With the Black Lives Matter protests have erupting across the United Kingdom in the last couple of week, demonstrators tearing down a statue of seventeenth century slave traders like Edward Colston and calling for the removal of other monuments has opened up the conversation around the UK involvement in slavery.
“The slave-owners were one very important means by which the fruits of slavery were transmitted to metropolitan Britain,” University College London said.
The university’s database showed former governors and directors of the Bank of England owned slaves and how these individuals were compensated by the UK government when slavery was abolished, including being given several thousand pounds to free their slaves.

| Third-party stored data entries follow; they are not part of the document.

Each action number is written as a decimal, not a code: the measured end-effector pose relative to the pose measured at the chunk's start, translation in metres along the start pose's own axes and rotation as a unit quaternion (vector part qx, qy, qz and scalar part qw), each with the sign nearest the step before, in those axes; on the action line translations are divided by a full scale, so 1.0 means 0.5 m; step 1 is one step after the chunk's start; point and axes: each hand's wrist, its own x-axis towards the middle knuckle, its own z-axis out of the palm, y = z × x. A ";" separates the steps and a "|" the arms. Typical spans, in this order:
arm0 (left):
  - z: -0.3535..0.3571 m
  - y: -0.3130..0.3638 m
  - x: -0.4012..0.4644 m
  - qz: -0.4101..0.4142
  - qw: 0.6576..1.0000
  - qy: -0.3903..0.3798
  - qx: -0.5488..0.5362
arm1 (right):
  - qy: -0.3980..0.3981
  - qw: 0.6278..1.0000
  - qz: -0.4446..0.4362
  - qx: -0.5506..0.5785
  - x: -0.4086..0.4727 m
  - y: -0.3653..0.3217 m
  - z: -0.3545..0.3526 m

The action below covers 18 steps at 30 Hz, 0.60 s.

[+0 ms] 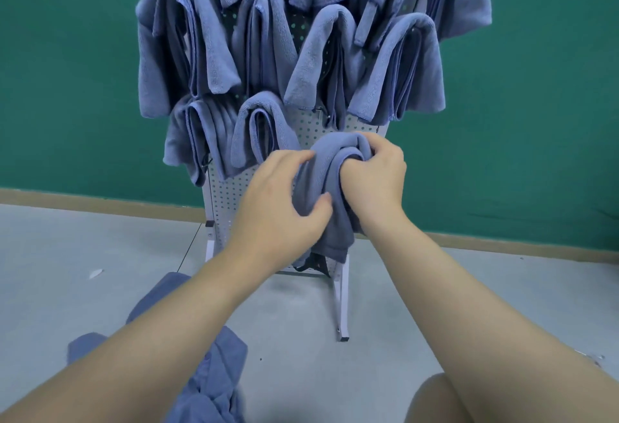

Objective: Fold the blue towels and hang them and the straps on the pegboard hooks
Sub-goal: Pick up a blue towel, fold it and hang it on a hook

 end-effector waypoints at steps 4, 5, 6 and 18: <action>0.023 -0.008 0.009 -0.008 0.999 0.033 -0.026 | -0.012 1.000 -0.006 0.027 0.005 -0.019 0.015; 0.027 -0.008 0.015 -0.011 0.998 0.045 -0.037 | -0.020 0.999 -0.005 0.038 0.005 -0.022 0.020; 0.030 -0.009 0.021 -0.013 0.997 0.057 -0.045 | -0.026 0.999 -0.002 0.047 0.006 -0.024 0.025; 0.049 -0.020 0.115 0.037 0.987 0.105 -0.113 | -0.010 0.988 -0.019 0.153 0.073 -0.042 0.040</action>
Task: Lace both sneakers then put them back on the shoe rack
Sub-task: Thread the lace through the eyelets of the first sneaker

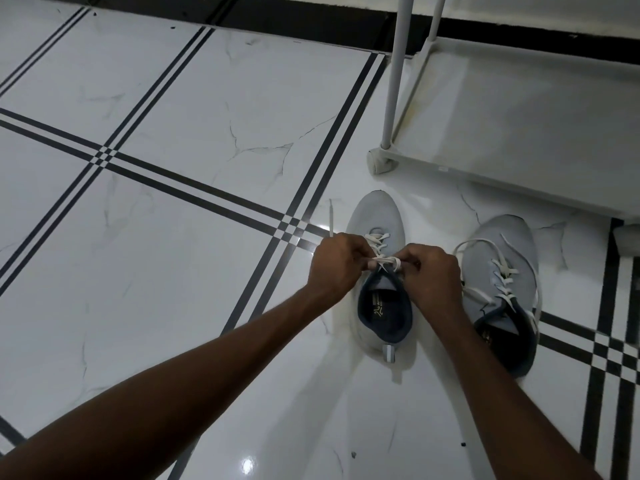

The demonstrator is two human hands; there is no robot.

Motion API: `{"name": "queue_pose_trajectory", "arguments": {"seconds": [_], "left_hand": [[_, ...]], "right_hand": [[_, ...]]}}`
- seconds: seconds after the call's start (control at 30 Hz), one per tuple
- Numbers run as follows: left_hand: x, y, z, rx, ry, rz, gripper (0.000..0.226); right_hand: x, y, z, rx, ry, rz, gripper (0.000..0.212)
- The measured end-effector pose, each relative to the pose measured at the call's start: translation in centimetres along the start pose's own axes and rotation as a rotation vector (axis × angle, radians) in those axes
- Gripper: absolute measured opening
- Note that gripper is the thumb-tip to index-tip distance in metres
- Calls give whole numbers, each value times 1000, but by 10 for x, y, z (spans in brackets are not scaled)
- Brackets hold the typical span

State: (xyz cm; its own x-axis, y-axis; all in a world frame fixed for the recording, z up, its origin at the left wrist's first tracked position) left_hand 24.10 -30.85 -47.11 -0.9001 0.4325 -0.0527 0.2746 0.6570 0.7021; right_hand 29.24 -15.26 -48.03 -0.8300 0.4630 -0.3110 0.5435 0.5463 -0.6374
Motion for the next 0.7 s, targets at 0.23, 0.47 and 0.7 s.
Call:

Bank of England spokesman said in a statement on Friday that the eighteenth and nineteenth century (African) slave trade was an “unacceptable” part of English history and apologized for the role played by former governors and directors. The central bank intend to take down images of former governors and directors who were involved in the slave trade if on display anywhere in the Bank, the spokesperson said.
Churches and cathedrals are looking how to address the issues raised recently when it comes to monuments, the Church of England’s director of cathedrals and church buildings, Becky Clark. “This may include the alteration of removal of monuments, but this must be done “safely and legally,”
A growing number of companies are giving employees a paid day off to celebrate Juneteenth which was made official in the USA recently.
A spokesperson for the Church of England. “Slavery and exploitation have no place in society, while we recognise the leading role clergy and active members of the Church of England played in securing the abolition of slavery, it is a source of shame that others within the Church actively perpetrated slavery and profited from”
The Church of England first issued an apology in 2006, acknowledging the part it played in slavery, they are now working to end modern day slavery. Lloyd’s of London, the world’s oldest insurance market, and major pub chain Greene King acknowledged their ties to the slave trade, with Lloyds pledging to help black communities.